Modest Mussorgskis bekannteste Tondichtung ist gleichzeitig auch seine einzige größere Komposition für Sinfonieorchester. "Eine Nacht auf dem kahlen Berge" beschreibt den Tanz der Hexen auf einem mystischen Berg in der Johannisnacht. Mussorgskis eigene Version des Werks wurde mehrfach von ihm selbst und von anderen Komponisten umgearbeitet, und die heute bekannteste Version stammt von Mussorgskis Freund Nikolai Rimski-Korsakow.
Anatoli Liadov komponierte 1909 ein Werk mit dem Titel "Kikimora"; die Titelfigur ist eine kleine bösartige Märchengestalt aus der slawischen Mythologie, die im Haus eines Magiers aufwächst; dort sitzt sie von morgens bis abends am Spinnrad und ersinnt Böses für die Menschheit.

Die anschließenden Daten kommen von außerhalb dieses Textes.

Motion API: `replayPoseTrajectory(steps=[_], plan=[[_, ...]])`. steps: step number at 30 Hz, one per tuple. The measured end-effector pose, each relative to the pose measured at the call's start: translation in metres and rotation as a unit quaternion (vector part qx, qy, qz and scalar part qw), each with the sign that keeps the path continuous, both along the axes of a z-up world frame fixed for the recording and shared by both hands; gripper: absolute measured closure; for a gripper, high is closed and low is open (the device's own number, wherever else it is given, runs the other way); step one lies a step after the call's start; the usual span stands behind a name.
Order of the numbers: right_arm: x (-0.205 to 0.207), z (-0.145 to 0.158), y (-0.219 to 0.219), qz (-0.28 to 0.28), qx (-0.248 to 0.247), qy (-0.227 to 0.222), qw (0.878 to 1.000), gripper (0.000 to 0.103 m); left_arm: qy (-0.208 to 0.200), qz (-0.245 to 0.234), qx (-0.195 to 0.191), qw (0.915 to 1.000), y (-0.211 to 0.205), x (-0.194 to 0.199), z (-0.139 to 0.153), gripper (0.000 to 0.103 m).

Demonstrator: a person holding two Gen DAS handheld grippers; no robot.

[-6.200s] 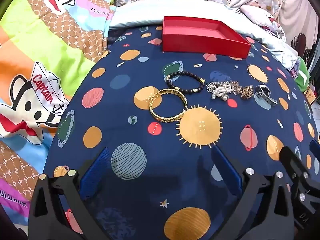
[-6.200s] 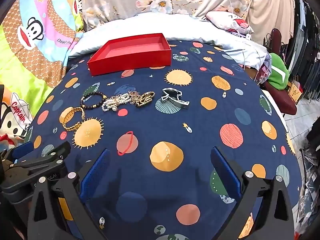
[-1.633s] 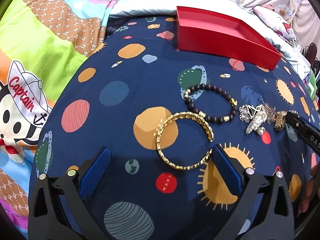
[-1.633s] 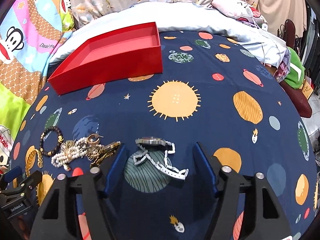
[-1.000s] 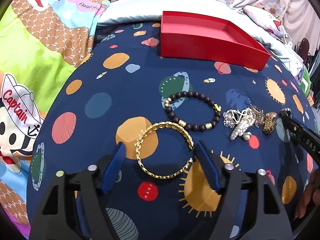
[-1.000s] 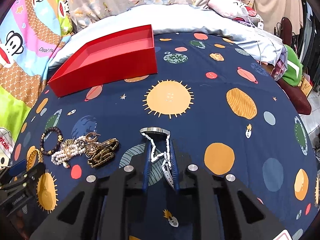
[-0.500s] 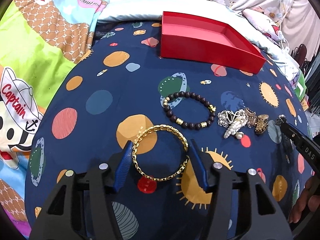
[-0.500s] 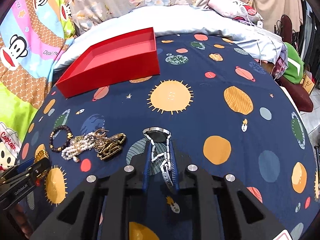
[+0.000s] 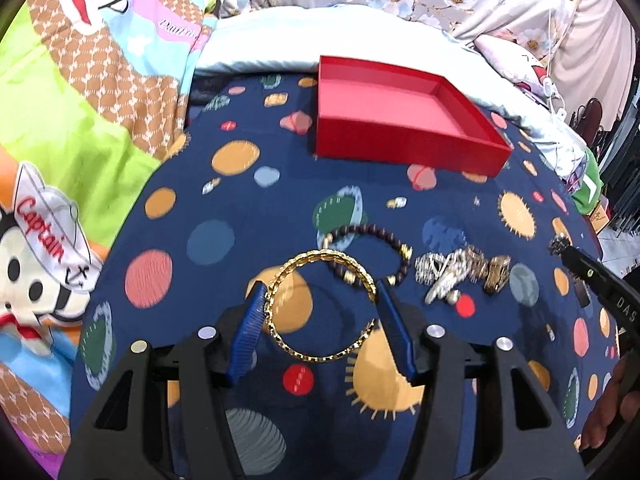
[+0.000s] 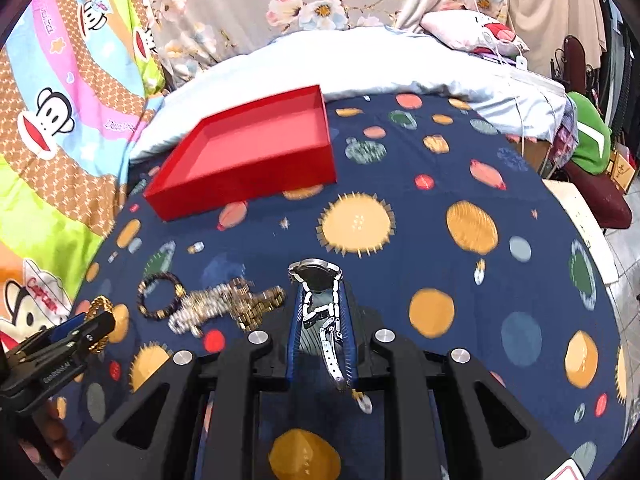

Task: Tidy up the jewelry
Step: 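Carry the bangle and clip into the red tray and open both tools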

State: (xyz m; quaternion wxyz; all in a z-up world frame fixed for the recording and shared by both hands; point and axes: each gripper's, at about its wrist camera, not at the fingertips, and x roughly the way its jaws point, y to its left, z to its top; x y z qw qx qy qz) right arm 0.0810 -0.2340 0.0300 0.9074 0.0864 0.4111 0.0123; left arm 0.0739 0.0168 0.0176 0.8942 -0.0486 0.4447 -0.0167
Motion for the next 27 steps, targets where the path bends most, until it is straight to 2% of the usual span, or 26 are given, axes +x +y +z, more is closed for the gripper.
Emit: replayPoseTrajectory(steps=[6,12,15,20,23,27], plan=[[0.038,0.023,-0.001,0.019,0.009,-0.022,1.000,0.086,-0.022,-0.015,-0.009,0.9996,-0.004,0.041,0.023,0.049],[0.106,0.034,0.006,0.046,0.022,-0.025,0.998,0.086,-0.065,-0.033,0.001,0.9973,-0.019,0.111,0.054,0.049],[0.146,0.037,0.013,0.058,0.019,-0.027,0.998,0.086,-0.076,-0.037,0.002,0.9964,-0.027,0.160,0.064,0.049],[0.217,0.038,0.022,0.067,0.013,-0.022,0.997,0.086,-0.069,-0.045,0.014,0.9965,-0.040,0.232,0.058,0.049],[0.252,0.034,0.024,0.067,0.006,-0.015,0.998,0.086,-0.052,-0.048,0.004,0.9975,-0.043,0.268,0.046,0.049],[0.288,0.024,0.026,0.069,0.005,0.000,0.998,0.086,-0.033,-0.053,0.016,0.9979,-0.051,0.299,0.030,0.049]])
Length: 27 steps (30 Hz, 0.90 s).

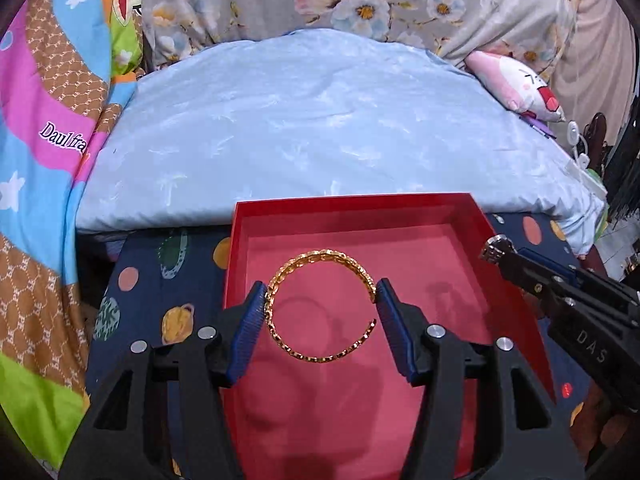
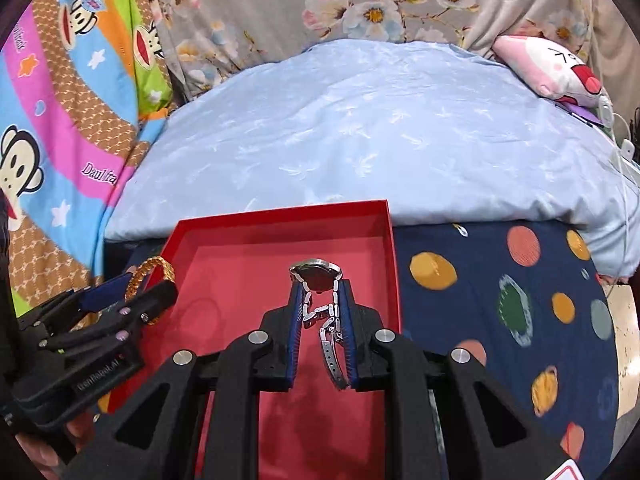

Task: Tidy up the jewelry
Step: 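Carry the bangle and clip into the red tray and open both tools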

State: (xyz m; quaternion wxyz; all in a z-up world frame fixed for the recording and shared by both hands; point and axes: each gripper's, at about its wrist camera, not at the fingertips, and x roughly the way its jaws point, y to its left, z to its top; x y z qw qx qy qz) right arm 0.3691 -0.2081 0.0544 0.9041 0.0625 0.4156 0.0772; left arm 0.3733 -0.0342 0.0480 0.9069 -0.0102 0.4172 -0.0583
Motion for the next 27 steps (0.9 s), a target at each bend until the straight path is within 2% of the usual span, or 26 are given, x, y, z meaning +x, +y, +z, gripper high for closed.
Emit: replayPoseTrajectory(steps=[7,9,10,13,16,20,23,27], plan=[[0.031,-0.019,0.006,0.005,-0.015,0.022,1.000,0.086,0.000,-0.002,0.025,0.9997,-0.010,0.017,-0.013,0.048],[0.031,-0.019,0.007,0.004,-0.017,0.013,1.000,0.083,-0.009,0.006,0.042,0.9991,-0.011,0.018,-0.014,0.039],[0.031,-0.018,0.007,0.004,-0.021,0.009,1.000,0.078,-0.013,0.009,0.045,0.9989,-0.011,0.018,-0.012,0.029],[0.023,-0.009,0.007,-0.001,-0.033,-0.008,0.999,0.075,-0.023,0.019,0.042,0.9987,-0.008,0.013,-0.006,0.021],[0.004,0.003,0.003,-0.005,-0.026,-0.021,0.999,0.069,-0.032,0.025,0.037,0.9985,0.001,-0.004,0.005,0.020],[-0.048,0.016,-0.006,-0.004,-0.018,-0.033,0.999,0.066,-0.037,0.022,0.036,0.9984,0.015,-0.042,0.015,0.020],[-0.094,0.014,-0.014,-0.005,-0.024,-0.032,0.999,0.066,-0.032,0.021,0.029,0.9988,0.029,-0.080,0.015,0.020],[-0.155,-0.001,-0.025,-0.016,-0.007,-0.013,1.000,0.066,-0.015,0.024,0.005,0.9996,0.047,-0.132,0.006,0.020]])
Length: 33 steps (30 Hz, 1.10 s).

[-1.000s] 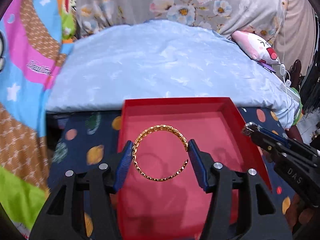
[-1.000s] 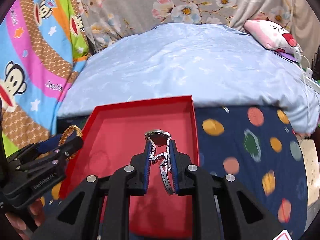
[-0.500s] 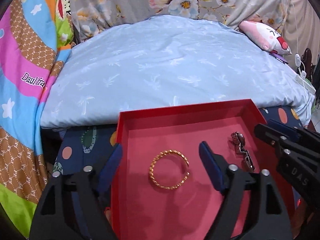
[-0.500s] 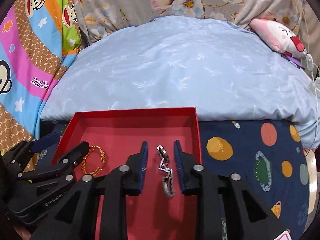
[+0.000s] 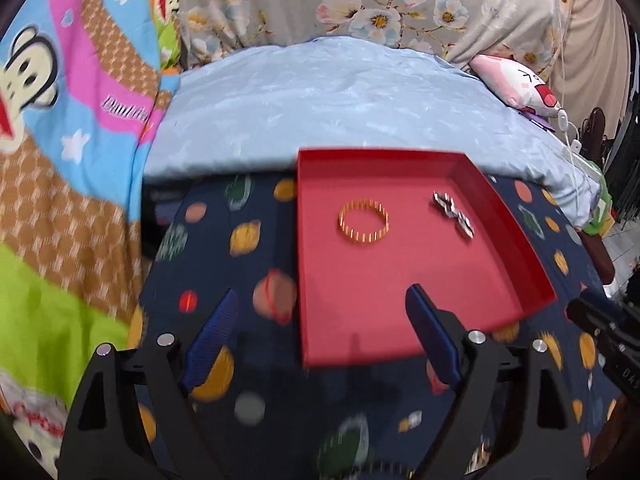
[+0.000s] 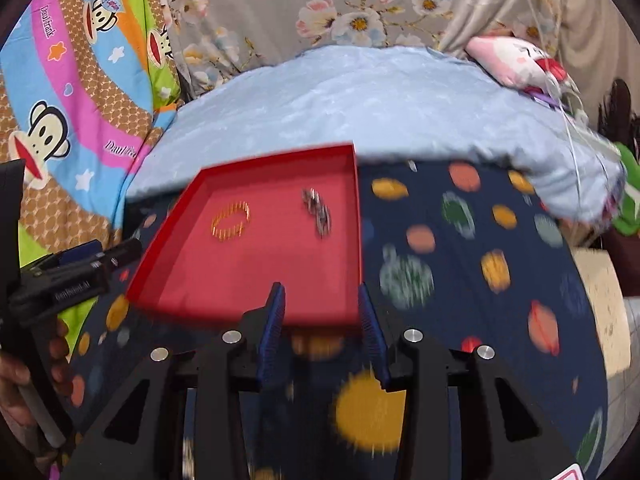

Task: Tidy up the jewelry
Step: 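Carry the bangle and clip into the red tray and open both tools, then grasp the gold chain bracelet with the right tool while the left tool grasps the black bead bracelet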

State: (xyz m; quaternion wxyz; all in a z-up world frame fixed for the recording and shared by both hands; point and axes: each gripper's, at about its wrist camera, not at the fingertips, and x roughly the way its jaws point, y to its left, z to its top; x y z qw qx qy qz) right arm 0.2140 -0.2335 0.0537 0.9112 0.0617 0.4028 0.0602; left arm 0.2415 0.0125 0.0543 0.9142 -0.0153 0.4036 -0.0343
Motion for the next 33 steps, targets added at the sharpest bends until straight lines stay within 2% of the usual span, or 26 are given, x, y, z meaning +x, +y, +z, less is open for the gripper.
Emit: replayPoseTrajectory(steps=[5,11,20,29,33], plan=[[-0.070,-0.027,0.005,-0.008,-0.010,0.031,0.999,0.066,0.020,0.022,-0.002,0.9996,0.015,-0.065,-0.022,0.020],[-0.111,-0.050,0.026,0.000,-0.025,0.046,0.999,0.066,0.058,0.041,-0.017,0.9974,0.022,-0.109,-0.052,0.020],[-0.111,-0.063,0.041,-0.007,0.014,0.060,0.998,0.066,0.077,0.063,-0.005,0.9950,0.024,-0.133,-0.073,0.020],[-0.105,-0.075,0.051,-0.009,0.009,0.067,0.998,0.066,0.082,0.062,-0.020,0.9945,0.025,-0.135,-0.075,0.020],[-0.105,-0.075,0.050,-0.007,0.001,0.065,0.998,0.073,0.086,0.058,-0.027,0.9942,0.023,-0.135,-0.076,0.020]])
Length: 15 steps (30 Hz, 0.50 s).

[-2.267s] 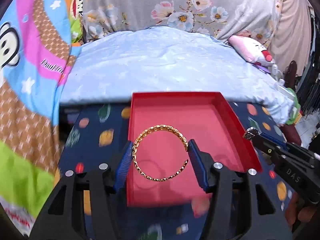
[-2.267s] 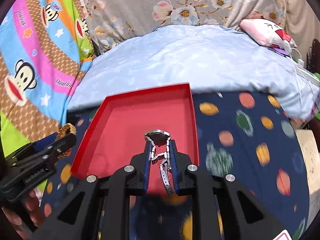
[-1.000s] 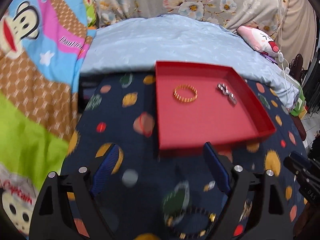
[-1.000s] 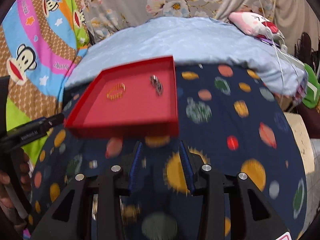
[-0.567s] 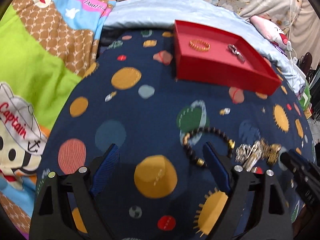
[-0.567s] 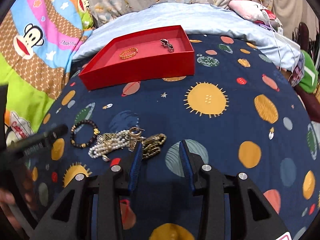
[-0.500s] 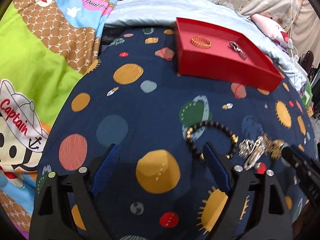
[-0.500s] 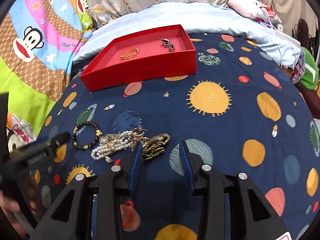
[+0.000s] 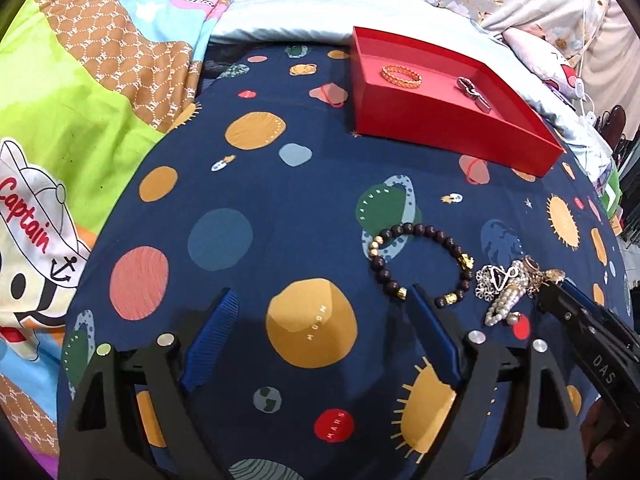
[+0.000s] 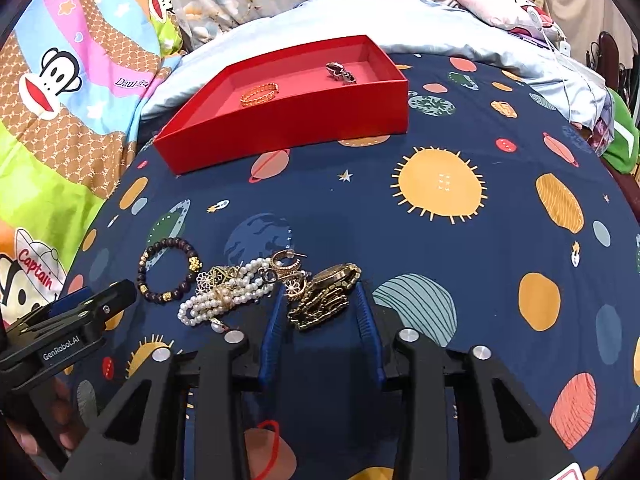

Zur gleichen Zeit wie Liadovs "Kikimora" entstand das "Poème de l‘extase" von Alexander Skriabin. Das Werk steht in Verbindung zu einem Gedicht des Komponisten, das sich mit den Auseinandersetzungen des freien und schöpferischen Geistes mit Schreckensgestalten befaßt. Das Werk endet mit der Befreiung der Menschheit in Extase, und entsprechend gewaltig ist die Besetzung des Orchesters in dieser Komposition.